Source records
*** Begin section ***

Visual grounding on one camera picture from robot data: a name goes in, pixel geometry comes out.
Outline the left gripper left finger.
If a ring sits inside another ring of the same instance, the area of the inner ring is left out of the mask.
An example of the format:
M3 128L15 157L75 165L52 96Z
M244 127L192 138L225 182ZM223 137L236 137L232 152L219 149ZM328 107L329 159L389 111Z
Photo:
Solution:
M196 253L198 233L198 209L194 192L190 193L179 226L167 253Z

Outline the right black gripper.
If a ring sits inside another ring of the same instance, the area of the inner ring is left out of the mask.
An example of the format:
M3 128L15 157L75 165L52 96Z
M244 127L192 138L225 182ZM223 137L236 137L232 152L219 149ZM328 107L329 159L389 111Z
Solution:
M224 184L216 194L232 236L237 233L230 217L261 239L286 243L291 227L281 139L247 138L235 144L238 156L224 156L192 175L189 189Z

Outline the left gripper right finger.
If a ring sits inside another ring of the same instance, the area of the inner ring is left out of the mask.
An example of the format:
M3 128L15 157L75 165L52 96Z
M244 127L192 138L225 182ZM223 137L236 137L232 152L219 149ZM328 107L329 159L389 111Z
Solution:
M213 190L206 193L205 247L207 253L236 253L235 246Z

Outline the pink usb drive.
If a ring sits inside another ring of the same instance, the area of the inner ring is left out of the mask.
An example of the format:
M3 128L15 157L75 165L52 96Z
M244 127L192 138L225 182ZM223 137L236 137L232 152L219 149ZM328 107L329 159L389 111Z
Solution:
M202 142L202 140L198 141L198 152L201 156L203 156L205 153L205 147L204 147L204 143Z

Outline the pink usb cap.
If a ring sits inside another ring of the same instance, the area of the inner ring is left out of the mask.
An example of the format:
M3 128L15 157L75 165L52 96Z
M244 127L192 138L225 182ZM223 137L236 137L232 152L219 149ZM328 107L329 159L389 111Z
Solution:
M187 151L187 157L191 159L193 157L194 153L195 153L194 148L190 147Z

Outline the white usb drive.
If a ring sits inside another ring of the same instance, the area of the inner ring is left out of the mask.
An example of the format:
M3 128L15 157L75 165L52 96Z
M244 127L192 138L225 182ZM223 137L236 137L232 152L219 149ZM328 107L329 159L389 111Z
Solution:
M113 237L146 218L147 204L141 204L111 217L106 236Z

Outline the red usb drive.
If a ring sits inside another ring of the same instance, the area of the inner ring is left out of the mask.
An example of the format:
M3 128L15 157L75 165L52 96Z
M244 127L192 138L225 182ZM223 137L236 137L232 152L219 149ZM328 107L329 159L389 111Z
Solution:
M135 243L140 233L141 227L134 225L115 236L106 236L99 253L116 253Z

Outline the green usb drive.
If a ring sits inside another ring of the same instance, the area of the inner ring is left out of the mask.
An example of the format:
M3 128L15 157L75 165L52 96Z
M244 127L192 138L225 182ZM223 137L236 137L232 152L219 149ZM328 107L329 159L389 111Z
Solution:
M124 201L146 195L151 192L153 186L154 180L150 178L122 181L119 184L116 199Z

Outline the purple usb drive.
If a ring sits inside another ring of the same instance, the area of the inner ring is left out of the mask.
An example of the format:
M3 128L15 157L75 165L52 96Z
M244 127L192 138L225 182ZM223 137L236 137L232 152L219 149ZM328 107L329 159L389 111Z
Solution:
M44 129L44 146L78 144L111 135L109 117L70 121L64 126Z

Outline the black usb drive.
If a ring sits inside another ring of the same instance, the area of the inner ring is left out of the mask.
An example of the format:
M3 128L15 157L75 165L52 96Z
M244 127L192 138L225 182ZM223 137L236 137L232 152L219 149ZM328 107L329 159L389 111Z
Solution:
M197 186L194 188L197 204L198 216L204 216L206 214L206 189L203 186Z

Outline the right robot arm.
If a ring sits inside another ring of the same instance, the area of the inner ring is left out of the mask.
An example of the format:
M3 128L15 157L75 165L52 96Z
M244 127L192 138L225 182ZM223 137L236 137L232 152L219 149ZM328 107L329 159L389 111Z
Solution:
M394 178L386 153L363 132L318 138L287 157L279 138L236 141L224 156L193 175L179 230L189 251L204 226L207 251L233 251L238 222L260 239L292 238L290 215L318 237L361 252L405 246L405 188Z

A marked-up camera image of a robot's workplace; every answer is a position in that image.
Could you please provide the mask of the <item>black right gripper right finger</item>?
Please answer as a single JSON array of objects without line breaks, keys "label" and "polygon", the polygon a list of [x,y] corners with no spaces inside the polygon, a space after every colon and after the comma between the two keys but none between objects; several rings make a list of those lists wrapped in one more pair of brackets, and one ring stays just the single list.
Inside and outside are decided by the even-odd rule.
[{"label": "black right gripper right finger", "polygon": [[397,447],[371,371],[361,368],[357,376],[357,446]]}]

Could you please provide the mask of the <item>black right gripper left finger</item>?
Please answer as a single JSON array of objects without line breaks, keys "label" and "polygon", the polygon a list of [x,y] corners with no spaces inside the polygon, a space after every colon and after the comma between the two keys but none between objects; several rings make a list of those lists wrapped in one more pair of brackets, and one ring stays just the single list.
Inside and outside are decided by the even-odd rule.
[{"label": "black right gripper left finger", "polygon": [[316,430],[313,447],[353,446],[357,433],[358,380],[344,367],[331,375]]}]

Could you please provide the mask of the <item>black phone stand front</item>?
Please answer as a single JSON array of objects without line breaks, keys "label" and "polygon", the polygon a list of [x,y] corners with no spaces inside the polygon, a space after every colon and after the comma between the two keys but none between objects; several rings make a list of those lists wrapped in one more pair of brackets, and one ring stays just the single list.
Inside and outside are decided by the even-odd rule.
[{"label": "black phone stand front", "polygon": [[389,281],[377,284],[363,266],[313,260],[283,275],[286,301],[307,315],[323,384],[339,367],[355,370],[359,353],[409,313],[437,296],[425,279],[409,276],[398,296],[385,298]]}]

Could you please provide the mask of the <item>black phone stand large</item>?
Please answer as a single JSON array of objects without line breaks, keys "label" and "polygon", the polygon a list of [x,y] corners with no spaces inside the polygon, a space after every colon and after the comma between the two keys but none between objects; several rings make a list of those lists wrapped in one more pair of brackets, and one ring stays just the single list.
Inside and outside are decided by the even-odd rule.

*** End section ***

Each record above needs to be set down again, word for word.

Visual grounding on one camera picture from robot data: a name goes in, pixel geometry comes out.
Outline the left gripper left finger.
If a ring sits inside another ring of the same instance, the area of the inner ring is left out of the mask.
An example of the format:
M3 128L15 157L75 165L52 96Z
M244 127L192 138L225 182ZM223 137L236 137L232 152L219 149ZM328 107L329 159L389 111Z
Photo:
Solution:
M196 253L198 233L198 209L194 192L190 193L179 226L167 253Z

Outline the right black gripper.
If a ring sits inside another ring of the same instance, the area of the inner ring is left out of the mask.
An example of the format:
M3 128L15 157L75 165L52 96Z
M244 127L192 138L225 182ZM223 137L236 137L232 152L219 149ZM328 107L329 159L389 111Z
Solution:
M224 184L216 194L232 236L237 233L230 217L261 239L286 243L291 227L281 139L247 138L235 144L238 156L224 156L192 175L189 189Z

Outline the left gripper right finger.
If a ring sits inside another ring of the same instance, the area of the inner ring is left out of the mask.
An example of the format:
M3 128L15 157L75 165L52 96Z
M244 127L192 138L225 182ZM223 137L236 137L232 152L219 149ZM328 107L329 159L389 111Z
Solution:
M213 190L206 193L205 247L207 253L236 253L235 246Z

Outline the pink usb drive.
If a ring sits inside another ring of the same instance, the area of the inner ring is left out of the mask.
An example of the format:
M3 128L15 157L75 165L52 96Z
M244 127L192 138L225 182ZM223 137L236 137L232 152L219 149ZM328 107L329 159L389 111Z
Solution:
M202 142L202 140L198 141L198 152L201 156L203 156L205 153L205 147L204 147L204 143Z

Outline the pink usb cap.
If a ring sits inside another ring of the same instance, the area of the inner ring is left out of the mask.
An example of the format:
M3 128L15 157L75 165L52 96Z
M244 127L192 138L225 182ZM223 137L236 137L232 152L219 149ZM328 107L329 159L389 111Z
Solution:
M187 151L187 157L191 159L193 157L194 153L195 153L194 148L190 147Z

Outline the white usb drive.
If a ring sits inside another ring of the same instance, the area of the inner ring is left out of the mask.
An example of the format:
M3 128L15 157L75 165L52 96Z
M244 127L192 138L225 182ZM223 137L236 137L232 152L219 149ZM328 107L329 159L389 111Z
Solution:
M113 237L146 218L147 204L141 204L111 217L106 236Z

Outline the red usb drive.
If a ring sits inside another ring of the same instance, the area of the inner ring is left out of the mask.
An example of the format:
M3 128L15 157L75 165L52 96Z
M244 127L192 138L225 182ZM223 137L236 137L232 152L219 149ZM328 107L329 159L389 111Z
Solution:
M135 243L140 233L141 227L134 225L115 236L106 236L99 253L116 253Z

Outline the green usb drive.
If a ring sits inside another ring of the same instance, the area of the inner ring is left out of the mask.
An example of the format:
M3 128L15 157L75 165L52 96Z
M244 127L192 138L225 182ZM223 137L236 137L232 152L219 149ZM328 107L329 159L389 111Z
Solution:
M124 201L146 195L151 192L153 186L154 180L150 178L122 181L119 184L116 199Z

Outline the purple usb drive.
If a ring sits inside another ring of the same instance, the area of the inner ring is left out of the mask.
An example of the format:
M3 128L15 157L75 165L52 96Z
M244 127L192 138L225 182ZM223 137L236 137L232 152L219 149ZM328 107L329 159L389 111Z
Solution:
M44 129L44 146L78 144L111 135L109 117L70 121L64 126Z

Outline the black usb drive.
If a ring sits inside another ring of the same instance, the area of the inner ring is left out of the mask.
An example of the format:
M3 128L15 157L75 165L52 96Z
M244 127L192 138L225 182ZM223 137L236 137L232 152L219 149ZM328 107L329 159L389 111Z
Solution:
M197 186L194 188L197 204L198 216L204 216L206 214L206 189L203 186Z

Outline the right robot arm.
If a ring sits inside another ring of the same instance, the area of the inner ring is left out of the mask.
An example of the format:
M3 128L15 157L75 165L52 96Z
M244 127L192 138L225 182ZM223 137L236 137L232 152L219 149ZM328 107L329 159L389 111Z
Solution:
M394 178L386 153L363 132L318 138L287 157L279 138L236 141L224 156L193 175L179 230L189 251L204 226L207 251L233 251L238 222L260 239L292 238L290 215L318 237L361 252L405 246L405 188Z

A marked-up camera image of a robot's workplace; every answer is a position in that image.
Could you please provide the mask of the <item>black right gripper right finger</item>?
Please answer as a single JSON array of objects without line breaks, keys "label" and "polygon", the polygon a list of [x,y] corners with no spaces inside the polygon, a space after every colon and after the comma between the two keys but none between objects; several rings make a list of those lists wrapped in one more pair of brackets, and one ring stays just the single list.
Inside and outside are decided by the even-odd rule.
[{"label": "black right gripper right finger", "polygon": [[397,447],[371,371],[361,368],[357,376],[357,446]]}]

Could you please provide the mask of the <item>black right gripper left finger</item>?
Please answer as a single JSON array of objects without line breaks, keys "label" and "polygon", the polygon a list of [x,y] corners with no spaces inside the polygon, a space after every colon and after the comma between the two keys but none between objects; several rings make a list of those lists wrapped in one more pair of brackets, and one ring stays just the single list.
Inside and outside are decided by the even-odd rule.
[{"label": "black right gripper left finger", "polygon": [[316,430],[313,447],[353,446],[357,433],[358,380],[344,367],[331,375]]}]

Could you please provide the mask of the <item>black phone stand front</item>?
Please answer as a single JSON array of objects without line breaks, keys "label" and "polygon", the polygon a list of [x,y] corners with no spaces inside the polygon, a space after every colon and after the comma between the two keys but none between objects; several rings make a list of those lists wrapped in one more pair of brackets, and one ring stays just the single list.
Inside and outside are decided by the even-odd rule.
[{"label": "black phone stand front", "polygon": [[389,281],[377,284],[363,266],[313,260],[283,275],[286,301],[307,315],[323,384],[339,367],[355,370],[359,353],[409,313],[437,296],[425,279],[409,276],[398,296],[385,298]]}]

Could you please provide the mask of the <item>black phone stand large</item>?
Please answer as a single JSON array of objects without line breaks, keys "label" and "polygon", the polygon a list of [x,y] corners with no spaces inside the polygon, a space after every colon and after the comma between the two keys but none between objects; several rings make a list of those lists wrapped in one more pair of brackets, and one ring stays just the single list.
Inside and outside are decided by the even-odd rule.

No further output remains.